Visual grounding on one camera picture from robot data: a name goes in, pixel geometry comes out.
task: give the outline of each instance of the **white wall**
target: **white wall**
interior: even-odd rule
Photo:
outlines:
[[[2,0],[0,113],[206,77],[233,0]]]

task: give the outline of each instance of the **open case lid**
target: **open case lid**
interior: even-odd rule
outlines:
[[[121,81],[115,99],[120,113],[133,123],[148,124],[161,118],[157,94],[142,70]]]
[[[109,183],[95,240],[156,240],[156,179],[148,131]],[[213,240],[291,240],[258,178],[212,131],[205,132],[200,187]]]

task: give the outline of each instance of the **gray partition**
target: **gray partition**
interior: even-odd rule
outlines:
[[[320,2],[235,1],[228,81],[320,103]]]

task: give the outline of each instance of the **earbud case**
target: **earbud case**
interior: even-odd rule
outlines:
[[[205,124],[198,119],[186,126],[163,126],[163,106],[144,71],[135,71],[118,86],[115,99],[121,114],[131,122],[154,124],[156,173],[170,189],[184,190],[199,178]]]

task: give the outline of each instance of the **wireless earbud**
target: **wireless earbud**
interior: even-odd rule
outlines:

THE PROBLEM »
In the entries above, which lines hold the string "case"? Report all of them.

ANSWER TO THIS EXERCISE »
task: give the outline of each instance of the **open case lid**
target: **open case lid**
task: give the outline of each instance of the **earbud case**
target: **earbud case**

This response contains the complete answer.